> Stored data:
****************

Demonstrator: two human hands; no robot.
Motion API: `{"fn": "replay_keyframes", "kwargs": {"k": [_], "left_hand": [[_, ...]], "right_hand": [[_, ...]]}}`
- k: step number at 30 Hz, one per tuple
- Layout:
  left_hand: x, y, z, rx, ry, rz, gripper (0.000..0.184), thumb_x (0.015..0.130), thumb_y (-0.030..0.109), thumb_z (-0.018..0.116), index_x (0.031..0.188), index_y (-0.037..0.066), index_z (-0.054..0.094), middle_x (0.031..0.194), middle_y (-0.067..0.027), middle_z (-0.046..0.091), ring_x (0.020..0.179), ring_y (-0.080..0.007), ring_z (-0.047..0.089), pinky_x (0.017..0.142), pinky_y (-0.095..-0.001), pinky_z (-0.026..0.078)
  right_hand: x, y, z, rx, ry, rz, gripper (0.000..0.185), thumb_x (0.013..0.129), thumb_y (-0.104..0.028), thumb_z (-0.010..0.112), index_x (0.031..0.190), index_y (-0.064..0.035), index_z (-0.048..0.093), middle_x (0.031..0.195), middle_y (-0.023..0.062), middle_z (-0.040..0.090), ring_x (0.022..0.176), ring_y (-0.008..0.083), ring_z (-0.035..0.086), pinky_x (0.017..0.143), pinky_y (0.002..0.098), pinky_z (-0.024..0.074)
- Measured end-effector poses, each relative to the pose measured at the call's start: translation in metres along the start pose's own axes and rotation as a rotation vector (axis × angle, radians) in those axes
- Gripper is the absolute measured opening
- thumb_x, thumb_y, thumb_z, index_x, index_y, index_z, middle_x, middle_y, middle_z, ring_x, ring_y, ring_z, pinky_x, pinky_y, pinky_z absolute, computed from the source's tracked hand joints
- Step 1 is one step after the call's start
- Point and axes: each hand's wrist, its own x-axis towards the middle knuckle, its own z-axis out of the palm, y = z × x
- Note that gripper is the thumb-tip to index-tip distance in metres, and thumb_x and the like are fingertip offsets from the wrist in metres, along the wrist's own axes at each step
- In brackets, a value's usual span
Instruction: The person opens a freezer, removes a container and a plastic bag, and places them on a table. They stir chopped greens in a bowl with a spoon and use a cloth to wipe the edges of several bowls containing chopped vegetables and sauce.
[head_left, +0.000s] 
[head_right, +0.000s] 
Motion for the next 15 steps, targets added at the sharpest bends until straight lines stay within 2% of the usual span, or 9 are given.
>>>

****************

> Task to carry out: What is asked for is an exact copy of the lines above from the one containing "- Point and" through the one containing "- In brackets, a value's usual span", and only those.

> Response:
- Point and axes: each hand's wrist, its own x-axis towards the middle knuckle, its own z-axis out of the palm, y = z × x
- Note that gripper is the thumb-tip to index-tip distance in metres, and thumb_x and the like are fingertip offsets from the wrist in metres, along the wrist's own axes at each step
- In brackets, a value's usual span

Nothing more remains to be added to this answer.